Approximate Synonyms

• Anemia, fanconi

• Fanconi’s anemia

Clinical Information

• A rare inherited disorder in which the bone marrow does not make blood cells. It is usually diagnosed in children between 2 and 15 years old. Symptoms include frequent infections, easy bleeding, and extreme tiredness. People with fanconi anemia may have a small skeleton and brown spots on the skin. They also have an increased risk of developing certain types of cancer.

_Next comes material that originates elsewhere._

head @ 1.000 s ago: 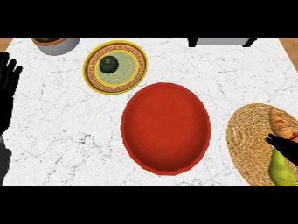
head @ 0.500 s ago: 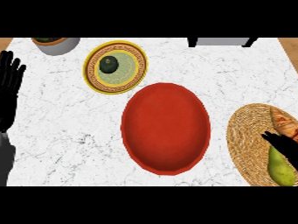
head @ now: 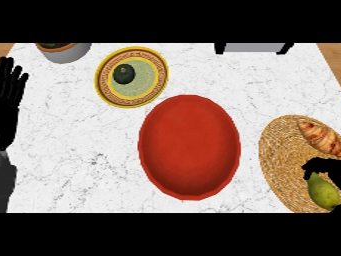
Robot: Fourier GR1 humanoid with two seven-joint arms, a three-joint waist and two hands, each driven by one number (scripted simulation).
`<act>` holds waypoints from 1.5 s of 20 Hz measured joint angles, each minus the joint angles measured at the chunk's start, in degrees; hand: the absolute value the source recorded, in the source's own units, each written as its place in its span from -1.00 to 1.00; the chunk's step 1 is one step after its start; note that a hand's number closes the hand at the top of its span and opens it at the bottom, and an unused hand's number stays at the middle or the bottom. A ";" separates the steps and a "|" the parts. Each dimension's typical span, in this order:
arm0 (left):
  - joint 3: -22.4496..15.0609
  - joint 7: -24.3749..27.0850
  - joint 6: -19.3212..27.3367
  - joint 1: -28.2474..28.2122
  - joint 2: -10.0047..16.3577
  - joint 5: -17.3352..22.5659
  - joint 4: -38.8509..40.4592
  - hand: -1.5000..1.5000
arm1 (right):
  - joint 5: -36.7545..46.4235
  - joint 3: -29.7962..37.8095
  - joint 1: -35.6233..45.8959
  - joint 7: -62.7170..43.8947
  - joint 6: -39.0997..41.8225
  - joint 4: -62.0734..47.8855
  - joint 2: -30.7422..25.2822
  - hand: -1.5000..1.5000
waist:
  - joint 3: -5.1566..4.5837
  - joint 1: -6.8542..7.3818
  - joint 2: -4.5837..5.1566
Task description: Pick the pear from the placemat and place it in the bowl
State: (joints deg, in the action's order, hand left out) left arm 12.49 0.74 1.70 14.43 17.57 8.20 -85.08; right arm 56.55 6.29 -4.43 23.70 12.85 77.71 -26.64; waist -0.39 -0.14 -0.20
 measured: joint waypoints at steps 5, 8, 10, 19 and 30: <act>0.86 0.14 -1.18 -0.01 0.58 0.37 0.04 0.00 | 0.58 2.57 5.03 4.41 -1.64 -7.77 -3.01 1.00 | 0.12 0.31 0.09; 0.38 0.27 -0.80 0.85 0.16 -0.14 0.30 0.00 | 1.54 4.89 10.18 8.09 -2.25 -17.10 -8.35 1.00 | 0.30 0.99 0.37; 0.18 1.13 -0.93 1.41 -0.13 -0.35 1.39 0.00 | 2.47 6.13 13.81 10.78 -3.55 -24.19 -11.63 1.00 | 0.40 1.32 0.59; 0.14 0.89 -1.26 -0.04 -0.52 -0.44 0.09 0.00 | 3.82 10.37 26.43 18.62 -12.48 -42.90 -18.84 1.00 | 0.47 1.09 0.44; 1.34 -1.36 -0.81 -0.56 0.23 -0.21 -1.43 0.00 | -8.78 16.85 28.86 26.25 0.02 -31.05 -23.98 1.00 | 0.30 -0.71 -0.20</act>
State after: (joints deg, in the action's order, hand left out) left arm 13.83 -0.62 0.89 13.87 17.80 7.99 -86.51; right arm 47.77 23.14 24.43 49.95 12.87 46.66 -50.63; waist -0.09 -0.85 -0.40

• An autosomal recessive genetic disorder characterized by bone marrow failure, skeletal abnormalities, and an increase incidence of development of neoplasias.

• Congenital disorder affecting all bone marrow elements, resulting in anemia; leukopenia; and thrombopenia, and associated with cardiac, renal, and limb malformations as well as dermal pigmentary changes. Spontaneous chromosome breakage is a feature of this disease along with predisposition to leukemia. There are at least 7 complementation groups in fanconi anemia: fanca, fancb, fancc, fancd1, fancd2, fance, fancf, fancg, and fancl. from online mendelian inheritance in man, http://www.ncbi.nlm.nih.gov/entrez/dispomim.cgi?id=227650, august 20, 2004)

Details

• D61.09 is a billable/specific ICD-10-CM code that can be used to indicate a diagnosis for reimbursement purposes.

• The 2023 edition of ICD-10-CM D61.09 became effective on October 1, 2022.

• This is the American ICD-10-CM version of D61.09 – other international versions of ICD-10 D61.09 may differ.